Problem => Filter the entries down to the lines containing "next", and copy those lines.

(Records from a collection)

***

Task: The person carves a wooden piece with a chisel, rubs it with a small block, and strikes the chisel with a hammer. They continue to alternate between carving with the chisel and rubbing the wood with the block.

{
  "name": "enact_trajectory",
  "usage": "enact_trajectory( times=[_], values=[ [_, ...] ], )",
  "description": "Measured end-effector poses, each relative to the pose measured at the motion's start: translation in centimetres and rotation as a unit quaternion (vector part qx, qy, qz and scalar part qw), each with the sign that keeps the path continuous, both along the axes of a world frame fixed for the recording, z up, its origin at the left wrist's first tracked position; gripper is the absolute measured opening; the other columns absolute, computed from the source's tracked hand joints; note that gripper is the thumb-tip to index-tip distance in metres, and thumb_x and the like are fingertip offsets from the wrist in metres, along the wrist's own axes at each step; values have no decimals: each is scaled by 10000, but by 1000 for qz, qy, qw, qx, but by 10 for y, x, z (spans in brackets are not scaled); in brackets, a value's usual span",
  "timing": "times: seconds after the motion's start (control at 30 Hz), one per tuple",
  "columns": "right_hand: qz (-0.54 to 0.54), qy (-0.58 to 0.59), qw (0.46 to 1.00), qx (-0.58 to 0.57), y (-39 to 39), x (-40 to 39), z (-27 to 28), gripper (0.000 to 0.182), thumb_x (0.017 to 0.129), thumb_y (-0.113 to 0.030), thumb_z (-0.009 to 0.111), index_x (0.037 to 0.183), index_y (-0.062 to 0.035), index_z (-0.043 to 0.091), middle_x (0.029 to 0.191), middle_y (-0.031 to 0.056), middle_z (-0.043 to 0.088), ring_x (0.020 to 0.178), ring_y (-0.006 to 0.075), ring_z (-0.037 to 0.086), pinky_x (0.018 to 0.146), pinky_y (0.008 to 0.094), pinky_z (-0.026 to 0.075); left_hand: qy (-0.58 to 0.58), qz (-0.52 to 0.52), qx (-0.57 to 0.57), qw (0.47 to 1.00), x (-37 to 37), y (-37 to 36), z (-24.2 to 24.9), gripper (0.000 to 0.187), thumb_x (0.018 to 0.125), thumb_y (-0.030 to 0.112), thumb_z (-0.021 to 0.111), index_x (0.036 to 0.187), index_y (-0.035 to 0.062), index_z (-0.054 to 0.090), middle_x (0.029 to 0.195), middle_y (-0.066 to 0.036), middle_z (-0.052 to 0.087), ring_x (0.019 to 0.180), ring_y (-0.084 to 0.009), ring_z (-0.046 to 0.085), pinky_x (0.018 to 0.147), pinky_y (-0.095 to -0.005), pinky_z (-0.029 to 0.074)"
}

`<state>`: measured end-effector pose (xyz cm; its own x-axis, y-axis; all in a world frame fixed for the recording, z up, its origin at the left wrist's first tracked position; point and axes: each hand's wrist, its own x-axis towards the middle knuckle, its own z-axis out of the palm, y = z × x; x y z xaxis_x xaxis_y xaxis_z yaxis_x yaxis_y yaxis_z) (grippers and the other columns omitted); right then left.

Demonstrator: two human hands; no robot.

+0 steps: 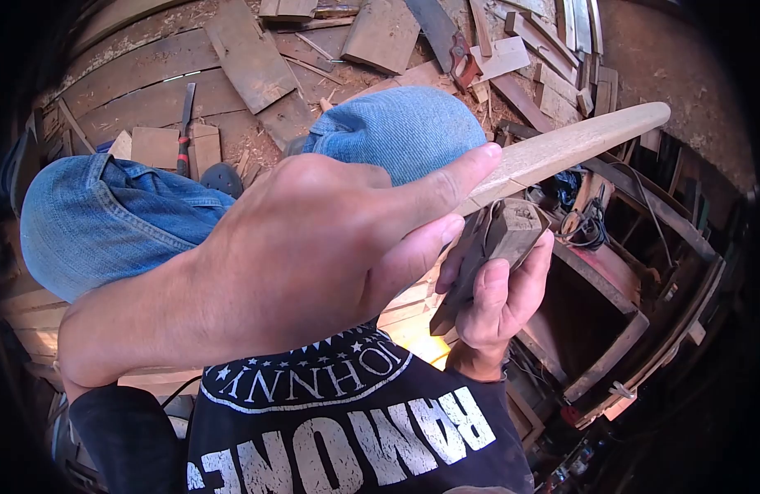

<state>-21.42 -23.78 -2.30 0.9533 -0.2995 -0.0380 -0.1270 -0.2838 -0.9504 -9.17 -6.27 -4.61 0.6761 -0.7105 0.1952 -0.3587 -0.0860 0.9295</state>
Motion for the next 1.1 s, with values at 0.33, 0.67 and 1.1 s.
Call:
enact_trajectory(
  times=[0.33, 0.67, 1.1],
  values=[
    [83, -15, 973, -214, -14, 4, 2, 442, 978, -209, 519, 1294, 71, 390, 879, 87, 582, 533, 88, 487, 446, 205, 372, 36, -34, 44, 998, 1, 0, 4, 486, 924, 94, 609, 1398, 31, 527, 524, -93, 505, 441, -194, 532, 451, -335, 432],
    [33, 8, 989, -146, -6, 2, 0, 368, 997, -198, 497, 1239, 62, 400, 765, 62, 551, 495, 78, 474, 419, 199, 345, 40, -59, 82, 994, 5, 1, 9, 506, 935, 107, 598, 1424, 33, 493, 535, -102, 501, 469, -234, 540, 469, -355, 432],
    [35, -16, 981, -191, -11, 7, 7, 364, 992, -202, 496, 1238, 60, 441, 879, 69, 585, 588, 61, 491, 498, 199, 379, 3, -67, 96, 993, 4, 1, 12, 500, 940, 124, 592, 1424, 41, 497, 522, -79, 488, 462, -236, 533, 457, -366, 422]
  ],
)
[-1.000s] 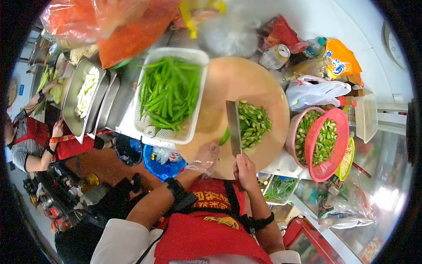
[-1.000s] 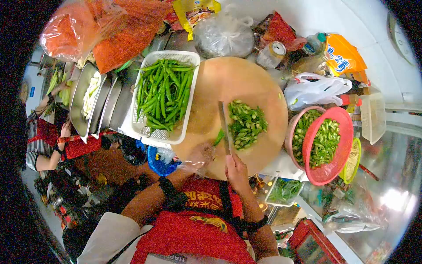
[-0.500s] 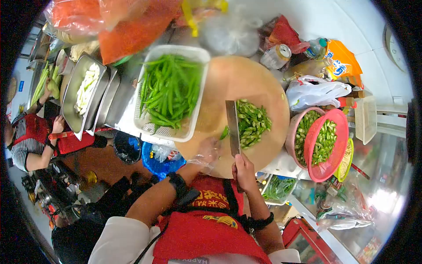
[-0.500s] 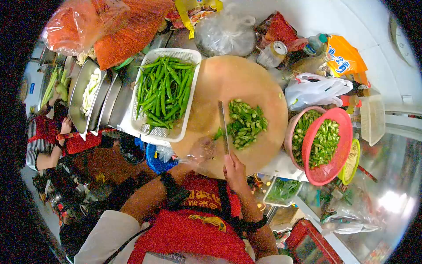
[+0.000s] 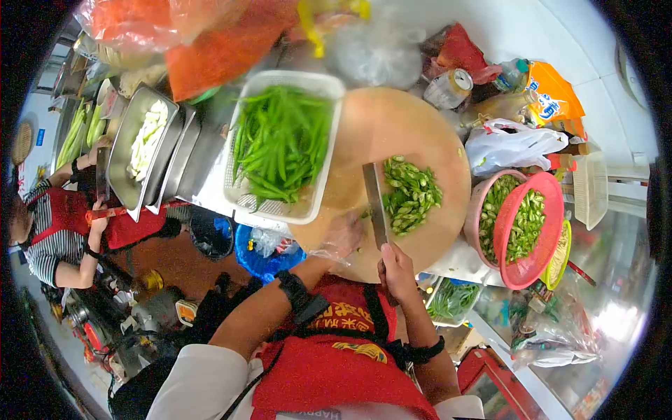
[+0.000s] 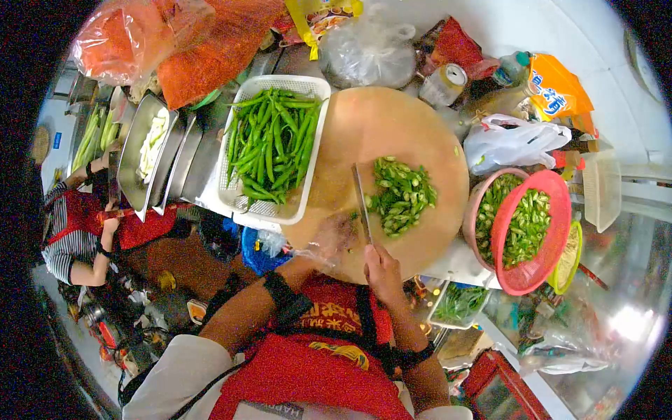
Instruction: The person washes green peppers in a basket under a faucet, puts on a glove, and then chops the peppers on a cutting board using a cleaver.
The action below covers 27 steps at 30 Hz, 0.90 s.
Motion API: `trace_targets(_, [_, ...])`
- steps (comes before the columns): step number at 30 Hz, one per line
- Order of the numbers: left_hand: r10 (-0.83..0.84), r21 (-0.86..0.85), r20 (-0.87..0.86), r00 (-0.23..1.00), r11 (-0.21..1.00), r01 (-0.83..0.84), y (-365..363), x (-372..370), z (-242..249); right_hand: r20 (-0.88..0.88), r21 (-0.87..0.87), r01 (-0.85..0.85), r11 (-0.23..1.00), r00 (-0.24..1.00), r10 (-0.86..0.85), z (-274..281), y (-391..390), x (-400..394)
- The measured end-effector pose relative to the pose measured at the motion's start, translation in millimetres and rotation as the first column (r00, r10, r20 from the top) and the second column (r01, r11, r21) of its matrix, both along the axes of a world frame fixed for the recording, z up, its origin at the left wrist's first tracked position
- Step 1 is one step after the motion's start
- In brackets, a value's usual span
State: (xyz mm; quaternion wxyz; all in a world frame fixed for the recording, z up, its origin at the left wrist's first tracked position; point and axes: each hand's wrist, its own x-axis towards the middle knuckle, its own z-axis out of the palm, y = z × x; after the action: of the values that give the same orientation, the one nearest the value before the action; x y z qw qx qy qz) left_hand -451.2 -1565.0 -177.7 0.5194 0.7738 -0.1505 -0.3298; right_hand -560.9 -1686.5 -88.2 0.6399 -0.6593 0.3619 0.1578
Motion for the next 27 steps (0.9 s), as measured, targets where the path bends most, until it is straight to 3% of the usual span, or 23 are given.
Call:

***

Reply to the task =>
Motion for the next 1.1 s, with values at 0.33, 0.67 and 1.1 s.
Motion for the next 27 steps (0.9 s), as measured, targets where the path bends most, until it is straight to 3% of the usual span, or 23 are given.

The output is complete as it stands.